Shirley Luster was born in Springfield, Illinois, United States. She moved with her parents Steve and Marie (née Crain) Luster to Decatur, Illinois, when she was three years old. She began to sing with the Decatur-based Bill Oetzel Orchestra at thirteen. While attending Decatur High School she appeared with Oetzel and his society band, the Ben Bradley Band, and Bill Madden's Band. After high school she moved to Chicago, changed her name to Sharon Leslie, and sang with a group led by Boyd Raeburn. Later she joined Benny Strong's band. In 1944, Strong's band moved to New York City at the same time Christy was quarantined in Chicago with scarlet fever.

Work with Stan Kenton's Orchestra

In 1945, after hearing that Anita O'Day had left Stan Kenton's Orchestra, she auditioned and was chosen for the role as a vocalist. During this time, she changed her name once again, becoming June Christy.

Her voice produced hits such as "Shoo Fly Pie and Apple Pan Dowdy", the million-selling "Tampico" in 1945, and "How High the Moon". "Tampico" was Kenton's biggest-selling record. When the Kenton orchestra temporarily disbanded in 1948, she sang in nightclubs for a short time, and reunited with the band two years later. Christy appeared as guest vocalist on the Kenton albums: Artistry in Rhythm (Capitol BD-39, 1946 [1947]), A Presentation of Progressive Jazz (Capitol CD-79, 1947 [1948]), Encores (Capitol CC-113, 1945–47 [1949]), Innovations in Modern Music (Capitol P-189, 1950), Stan Kenton Presents (Capitol L/P-248, 1950), Stan Kenton Classics (Capitol H/T-358, 1944–47 [1952]), and The Kenton Era (Capitol WDX-569, 1940–54, [1955]).

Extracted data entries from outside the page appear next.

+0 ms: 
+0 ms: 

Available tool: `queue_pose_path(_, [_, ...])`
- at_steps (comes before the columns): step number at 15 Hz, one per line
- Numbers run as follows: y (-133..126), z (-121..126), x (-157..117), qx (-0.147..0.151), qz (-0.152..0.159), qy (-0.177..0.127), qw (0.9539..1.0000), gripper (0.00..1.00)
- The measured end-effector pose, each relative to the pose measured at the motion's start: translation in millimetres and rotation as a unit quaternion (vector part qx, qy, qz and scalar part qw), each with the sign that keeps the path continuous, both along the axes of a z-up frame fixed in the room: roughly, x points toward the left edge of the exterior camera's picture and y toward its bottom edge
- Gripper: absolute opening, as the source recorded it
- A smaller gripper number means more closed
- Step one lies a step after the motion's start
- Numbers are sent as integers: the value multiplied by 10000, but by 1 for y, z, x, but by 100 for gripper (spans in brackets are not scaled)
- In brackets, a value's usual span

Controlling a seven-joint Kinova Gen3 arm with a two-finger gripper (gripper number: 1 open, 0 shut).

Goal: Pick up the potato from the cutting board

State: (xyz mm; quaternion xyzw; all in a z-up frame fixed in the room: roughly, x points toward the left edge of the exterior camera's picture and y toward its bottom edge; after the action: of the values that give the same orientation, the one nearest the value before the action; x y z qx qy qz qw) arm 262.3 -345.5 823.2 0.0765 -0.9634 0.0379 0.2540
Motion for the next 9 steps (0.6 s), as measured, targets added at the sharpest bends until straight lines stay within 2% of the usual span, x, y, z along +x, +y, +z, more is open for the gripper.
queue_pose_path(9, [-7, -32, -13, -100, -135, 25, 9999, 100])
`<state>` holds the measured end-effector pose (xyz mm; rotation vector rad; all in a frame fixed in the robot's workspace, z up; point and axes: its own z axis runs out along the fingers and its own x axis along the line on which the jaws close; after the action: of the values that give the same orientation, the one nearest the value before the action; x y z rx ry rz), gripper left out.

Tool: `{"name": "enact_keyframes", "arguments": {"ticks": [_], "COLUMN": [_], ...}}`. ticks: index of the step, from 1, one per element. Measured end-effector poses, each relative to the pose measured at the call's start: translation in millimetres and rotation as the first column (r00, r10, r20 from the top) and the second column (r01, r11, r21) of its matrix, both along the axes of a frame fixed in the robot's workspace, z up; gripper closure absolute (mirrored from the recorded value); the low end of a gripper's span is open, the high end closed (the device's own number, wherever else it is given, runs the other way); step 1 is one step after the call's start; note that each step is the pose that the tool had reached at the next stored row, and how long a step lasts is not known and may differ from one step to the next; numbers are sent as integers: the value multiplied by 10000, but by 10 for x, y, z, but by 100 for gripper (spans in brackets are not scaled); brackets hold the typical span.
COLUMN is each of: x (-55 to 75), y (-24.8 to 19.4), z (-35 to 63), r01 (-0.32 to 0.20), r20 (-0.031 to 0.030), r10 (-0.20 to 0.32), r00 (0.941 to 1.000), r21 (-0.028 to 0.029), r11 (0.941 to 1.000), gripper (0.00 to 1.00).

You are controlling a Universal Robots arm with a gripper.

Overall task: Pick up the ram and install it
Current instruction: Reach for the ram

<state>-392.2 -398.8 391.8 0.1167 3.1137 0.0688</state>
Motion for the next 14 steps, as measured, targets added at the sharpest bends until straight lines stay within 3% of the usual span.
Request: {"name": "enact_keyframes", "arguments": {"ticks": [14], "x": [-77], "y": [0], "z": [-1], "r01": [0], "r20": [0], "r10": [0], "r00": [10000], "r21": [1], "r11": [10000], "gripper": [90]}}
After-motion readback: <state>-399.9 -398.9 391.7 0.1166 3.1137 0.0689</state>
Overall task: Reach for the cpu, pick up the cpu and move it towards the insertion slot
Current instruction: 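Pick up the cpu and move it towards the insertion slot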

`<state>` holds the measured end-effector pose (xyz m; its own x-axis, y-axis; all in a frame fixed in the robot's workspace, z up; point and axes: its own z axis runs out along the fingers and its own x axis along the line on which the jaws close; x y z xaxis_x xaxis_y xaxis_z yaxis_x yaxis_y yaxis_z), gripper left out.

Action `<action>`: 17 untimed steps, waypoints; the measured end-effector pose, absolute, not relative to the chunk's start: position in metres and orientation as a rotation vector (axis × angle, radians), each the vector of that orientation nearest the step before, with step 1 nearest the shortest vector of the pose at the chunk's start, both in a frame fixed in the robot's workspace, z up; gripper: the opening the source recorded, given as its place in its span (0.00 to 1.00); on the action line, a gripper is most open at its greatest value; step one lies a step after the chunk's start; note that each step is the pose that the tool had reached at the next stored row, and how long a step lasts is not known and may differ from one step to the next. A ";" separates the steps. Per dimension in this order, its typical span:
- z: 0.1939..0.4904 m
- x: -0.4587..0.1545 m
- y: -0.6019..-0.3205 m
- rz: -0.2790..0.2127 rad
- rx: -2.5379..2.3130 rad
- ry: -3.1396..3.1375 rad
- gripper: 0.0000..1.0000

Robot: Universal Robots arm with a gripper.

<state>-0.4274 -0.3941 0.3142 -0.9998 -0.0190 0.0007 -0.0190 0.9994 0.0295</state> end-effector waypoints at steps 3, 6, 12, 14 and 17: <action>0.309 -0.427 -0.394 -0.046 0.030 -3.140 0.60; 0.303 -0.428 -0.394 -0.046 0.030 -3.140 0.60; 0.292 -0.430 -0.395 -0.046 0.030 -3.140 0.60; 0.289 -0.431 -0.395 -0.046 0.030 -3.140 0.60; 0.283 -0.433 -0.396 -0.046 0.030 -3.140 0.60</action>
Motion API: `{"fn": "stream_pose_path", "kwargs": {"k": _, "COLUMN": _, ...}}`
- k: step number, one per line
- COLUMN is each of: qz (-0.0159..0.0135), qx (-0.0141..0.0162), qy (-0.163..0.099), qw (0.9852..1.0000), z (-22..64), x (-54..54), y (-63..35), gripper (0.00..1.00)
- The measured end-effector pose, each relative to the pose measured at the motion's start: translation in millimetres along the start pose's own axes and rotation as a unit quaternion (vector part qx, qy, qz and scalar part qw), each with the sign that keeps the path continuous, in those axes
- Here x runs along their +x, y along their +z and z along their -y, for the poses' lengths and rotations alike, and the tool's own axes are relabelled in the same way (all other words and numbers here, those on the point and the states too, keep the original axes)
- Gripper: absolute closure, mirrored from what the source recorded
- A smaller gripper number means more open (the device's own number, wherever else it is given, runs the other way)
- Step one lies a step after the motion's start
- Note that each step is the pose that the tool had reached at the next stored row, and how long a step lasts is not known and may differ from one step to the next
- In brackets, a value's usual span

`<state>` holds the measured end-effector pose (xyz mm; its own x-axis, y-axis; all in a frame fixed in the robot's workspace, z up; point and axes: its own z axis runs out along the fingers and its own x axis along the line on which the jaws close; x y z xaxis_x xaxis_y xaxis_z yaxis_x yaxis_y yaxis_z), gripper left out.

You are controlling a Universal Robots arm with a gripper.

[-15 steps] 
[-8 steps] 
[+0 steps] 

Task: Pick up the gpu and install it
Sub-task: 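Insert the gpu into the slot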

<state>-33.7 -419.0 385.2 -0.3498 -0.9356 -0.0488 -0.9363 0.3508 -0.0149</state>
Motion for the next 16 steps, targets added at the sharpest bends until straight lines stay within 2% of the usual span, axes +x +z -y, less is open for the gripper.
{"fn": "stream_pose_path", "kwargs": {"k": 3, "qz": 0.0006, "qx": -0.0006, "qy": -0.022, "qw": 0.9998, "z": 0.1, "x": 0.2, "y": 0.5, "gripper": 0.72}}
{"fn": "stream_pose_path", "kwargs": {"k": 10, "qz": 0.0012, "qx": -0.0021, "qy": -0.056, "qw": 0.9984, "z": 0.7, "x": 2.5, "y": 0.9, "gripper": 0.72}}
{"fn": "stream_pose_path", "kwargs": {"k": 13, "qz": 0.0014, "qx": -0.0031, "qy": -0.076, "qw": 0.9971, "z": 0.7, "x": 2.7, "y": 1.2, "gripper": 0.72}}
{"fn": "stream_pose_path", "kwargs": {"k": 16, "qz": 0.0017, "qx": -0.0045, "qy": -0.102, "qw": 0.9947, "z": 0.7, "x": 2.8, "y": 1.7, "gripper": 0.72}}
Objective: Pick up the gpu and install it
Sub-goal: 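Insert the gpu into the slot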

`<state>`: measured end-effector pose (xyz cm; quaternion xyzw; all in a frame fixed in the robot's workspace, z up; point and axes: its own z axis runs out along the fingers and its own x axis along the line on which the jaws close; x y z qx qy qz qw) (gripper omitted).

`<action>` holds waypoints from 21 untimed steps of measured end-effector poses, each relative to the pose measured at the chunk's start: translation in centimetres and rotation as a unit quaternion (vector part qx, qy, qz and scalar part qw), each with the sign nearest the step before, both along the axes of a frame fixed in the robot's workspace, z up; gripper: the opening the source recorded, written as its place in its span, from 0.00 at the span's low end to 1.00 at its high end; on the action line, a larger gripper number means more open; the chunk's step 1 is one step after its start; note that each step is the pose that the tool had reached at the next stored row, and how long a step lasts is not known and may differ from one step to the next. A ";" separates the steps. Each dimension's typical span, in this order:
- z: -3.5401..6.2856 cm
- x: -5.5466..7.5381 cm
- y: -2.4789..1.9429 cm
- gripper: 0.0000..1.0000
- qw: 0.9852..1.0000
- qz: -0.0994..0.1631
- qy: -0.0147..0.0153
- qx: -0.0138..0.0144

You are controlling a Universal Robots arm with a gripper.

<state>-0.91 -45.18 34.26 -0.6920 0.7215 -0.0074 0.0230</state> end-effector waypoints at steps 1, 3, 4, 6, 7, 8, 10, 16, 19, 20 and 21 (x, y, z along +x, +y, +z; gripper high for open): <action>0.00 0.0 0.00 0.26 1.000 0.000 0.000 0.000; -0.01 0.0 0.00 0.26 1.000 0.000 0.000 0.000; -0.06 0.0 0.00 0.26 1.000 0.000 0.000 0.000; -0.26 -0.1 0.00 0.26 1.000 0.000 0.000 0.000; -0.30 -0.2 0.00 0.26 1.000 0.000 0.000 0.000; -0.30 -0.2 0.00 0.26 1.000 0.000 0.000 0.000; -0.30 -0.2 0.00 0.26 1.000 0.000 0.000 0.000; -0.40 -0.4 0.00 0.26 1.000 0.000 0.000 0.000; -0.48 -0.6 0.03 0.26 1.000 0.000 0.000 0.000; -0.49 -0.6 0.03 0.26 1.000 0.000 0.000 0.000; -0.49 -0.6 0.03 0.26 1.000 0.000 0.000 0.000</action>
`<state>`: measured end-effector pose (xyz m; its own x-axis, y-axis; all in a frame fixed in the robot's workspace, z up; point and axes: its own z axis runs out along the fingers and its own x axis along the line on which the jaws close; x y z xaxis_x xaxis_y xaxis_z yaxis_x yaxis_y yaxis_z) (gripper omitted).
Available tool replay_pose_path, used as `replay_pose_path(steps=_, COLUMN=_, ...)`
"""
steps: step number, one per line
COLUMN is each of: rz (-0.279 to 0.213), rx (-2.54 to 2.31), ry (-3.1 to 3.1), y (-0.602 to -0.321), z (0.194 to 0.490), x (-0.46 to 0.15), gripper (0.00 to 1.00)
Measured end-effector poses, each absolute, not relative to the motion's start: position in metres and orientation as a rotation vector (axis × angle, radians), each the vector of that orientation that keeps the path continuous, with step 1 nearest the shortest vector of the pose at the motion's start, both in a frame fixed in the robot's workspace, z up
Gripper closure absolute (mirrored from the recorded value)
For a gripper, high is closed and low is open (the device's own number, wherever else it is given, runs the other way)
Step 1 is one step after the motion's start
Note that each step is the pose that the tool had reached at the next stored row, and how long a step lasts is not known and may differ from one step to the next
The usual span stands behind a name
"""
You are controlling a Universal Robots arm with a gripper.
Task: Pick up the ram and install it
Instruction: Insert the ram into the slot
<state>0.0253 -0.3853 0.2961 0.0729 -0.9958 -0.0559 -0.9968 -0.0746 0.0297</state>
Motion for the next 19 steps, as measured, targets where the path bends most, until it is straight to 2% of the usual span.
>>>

Beginning on September 28, 1959, Christy began a five-week road tour of 38 performances called Road Show. 
The all-star billing: Stan Kenton and his Orchestra, June Christy, and The Four Freshmen. Capitol recorded highlights on October 10 at Purdue University in Lafayette, Indiana, for a two-disc LP, reissued on CD in 1988.

Solo career

From 1947, she started to work on her own records, primarily with arranger and bandleader Pete Rugolo. In 1954, she released a 10" LP entitled Something Cool, recorded with Rugolo and his orchestra, a gathering of notable Los Angeles jazz musicians that included her husband, multi-instrumentalist Bob Cooper and alto saxophonist Bud Shank. Something Cool was re-released as a 12" LP in 1955 with additional selections, and then entirely rerecorded in stereo in 1960 with a somewhat different personnel. Christy would later say the album was "the only thing I've recorded that I'm not unhappy with". Something Cool was also important in launching the vocal cool movement of the 1950s, and it hit the Top 20 Charts, as did her third album, The Misty Miss Christy.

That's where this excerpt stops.